The following are the main cases at present.
genetic factors: about 33.7% of affected children have a family history, and studies have also confirmed the genetic location of inheritance; in other words, children whose mothers and fathers had febrile convulsions as children are often likely to have febrile convulsions as well.
delayed neurological development: the child’s brain is immature and overly sensitive to hyperthermia, which can easily cause convulsive seizures
low immune system function: studies have found that children with febrile convulsions have low immunoglobulins.
First aid knowledge that mom and dad should have.
What should I do if my baby accidentally has a febrile convulsion? Mom and dad should not panic too much, try to stay calm, and follow the following steps.
Lay the baby flat in bed or on a flat area to prevent falling or bruising.
Turn his head to the side to promote the expulsion of saliva or vomit.
do not put anything in his mouth, as tongue bites rarely occur
Do not pinch or force the flap to straighten a bent limb; this will not end the seizure and will only increase the injury.

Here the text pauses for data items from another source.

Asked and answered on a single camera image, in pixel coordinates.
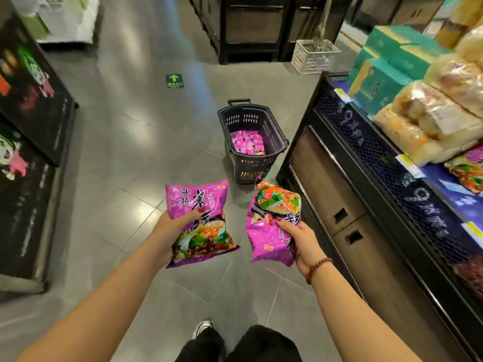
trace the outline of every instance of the white crate
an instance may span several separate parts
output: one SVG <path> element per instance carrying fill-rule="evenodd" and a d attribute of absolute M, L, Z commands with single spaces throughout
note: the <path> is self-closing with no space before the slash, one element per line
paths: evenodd
<path fill-rule="evenodd" d="M 329 71 L 332 67 L 334 56 L 340 49 L 332 42 L 324 39 L 319 43 L 315 52 L 310 52 L 314 41 L 299 39 L 295 43 L 294 54 L 292 55 L 292 66 L 302 75 L 319 74 L 322 71 Z"/>

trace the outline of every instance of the floor
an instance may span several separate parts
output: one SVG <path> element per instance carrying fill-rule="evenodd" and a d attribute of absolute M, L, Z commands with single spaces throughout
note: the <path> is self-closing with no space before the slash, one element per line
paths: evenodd
<path fill-rule="evenodd" d="M 203 318 L 229 349 L 252 324 L 293 339 L 302 359 L 340 361 L 313 291 L 295 267 L 251 263 L 251 188 L 232 182 L 216 112 L 249 97 L 292 139 L 318 76 L 290 64 L 219 66 L 188 0 L 103 0 L 98 48 L 49 52 L 81 105 L 51 258 L 51 290 L 0 304 L 1 360 L 13 360 L 146 238 L 167 183 L 230 179 L 227 229 L 241 251 L 163 269 L 113 361 L 173 361 Z M 167 89 L 181 73 L 184 89 Z M 270 171 L 274 181 L 283 155 Z"/>

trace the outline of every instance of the white pallet
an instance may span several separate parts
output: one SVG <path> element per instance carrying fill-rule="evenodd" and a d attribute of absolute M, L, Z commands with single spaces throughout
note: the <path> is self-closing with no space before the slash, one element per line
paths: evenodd
<path fill-rule="evenodd" d="M 38 39 L 37 43 L 87 43 L 92 44 L 94 36 L 94 27 L 96 26 L 97 15 L 99 13 L 99 0 L 89 0 L 89 5 L 84 11 L 82 24 L 77 29 L 77 35 L 72 38 L 63 36 L 49 35 L 46 39 Z"/>

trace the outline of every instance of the black pants
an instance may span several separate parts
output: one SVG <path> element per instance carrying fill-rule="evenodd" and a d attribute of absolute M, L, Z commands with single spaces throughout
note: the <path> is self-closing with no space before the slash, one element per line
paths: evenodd
<path fill-rule="evenodd" d="M 225 341 L 208 328 L 184 345 L 175 362 L 302 362 L 293 341 L 262 325 L 250 327 L 227 358 L 224 353 Z"/>

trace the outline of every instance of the bracelet
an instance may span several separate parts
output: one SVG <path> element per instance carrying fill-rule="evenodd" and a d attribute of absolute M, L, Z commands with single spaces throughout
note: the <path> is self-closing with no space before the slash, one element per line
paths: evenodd
<path fill-rule="evenodd" d="M 311 284 L 312 282 L 312 275 L 315 273 L 315 271 L 324 263 L 327 263 L 327 262 L 330 262 L 330 263 L 334 263 L 334 261 L 332 261 L 331 258 L 323 258 L 322 260 L 319 260 L 317 263 L 315 263 L 315 265 L 312 265 L 310 267 L 310 271 L 309 271 L 309 275 L 307 276 L 307 284 Z"/>

Get to the hospital promptly. Most children with convulsions have short seizures, usually no more than 10-15+ minutes, and if the seizures persist, they should be seen by a hospital promptly.
To prevent recurrence, be sure to know these
After the first occurrence of febrile convulsions, 30% to 40% of babies are likely to have another seizure, 75% of babies have another seizure within 1 year and 90% within 2 years. So do a good job of prevention and control to prevent another seizure is what parents have to do.
1. Strengthen nutrition and do more outdoor activities
Cold is the most common cause of fever in babies, so it is necessary to strengthen nutrition, regular outdoor activities to strengthen the body and improve resistance, in addition to avoid catching cold, less crowded areas, etc.
2.When the body temperature reaches 38℃, you should actively reduce the fever
The methods of fever reduction include physical fever reduction and drug fever reduction. Mom and dad should not wait for the temperature to reach 39 ℃ or already convulsions before remembering to reduce fever.
3, there are 2 febrile convulsions, or a convulsion lasts more than 15 minutes, hurry to use drugs
Children with two febrile convulsions, or a single convulsion lasting > 15 minutes can take a short course of intermittent medication, that is, the use of anticonvulsant drugs when the body temperature exceeds 37.5 ℃, the body temperature is normal after the discontinuation of drugs.
4, long-term use of anticonvulsant drugs, more than 2 years after the cessation of convulsive seizures and then slowly reduce the amount of drug discontinuation
This method is mainly suitable for babies with the following conditions: the use of short intermittent medication is ineffective; ≥ 4 times history of febrile convulsions; ≥ 2 times history of hypothermic convulsions (<38℃); no history of febrile convulsions; single convulsion duration > 15 minutes or persistent status; epilepsy risk factors, such as a family history of epilepsy, intracranial infection, etc.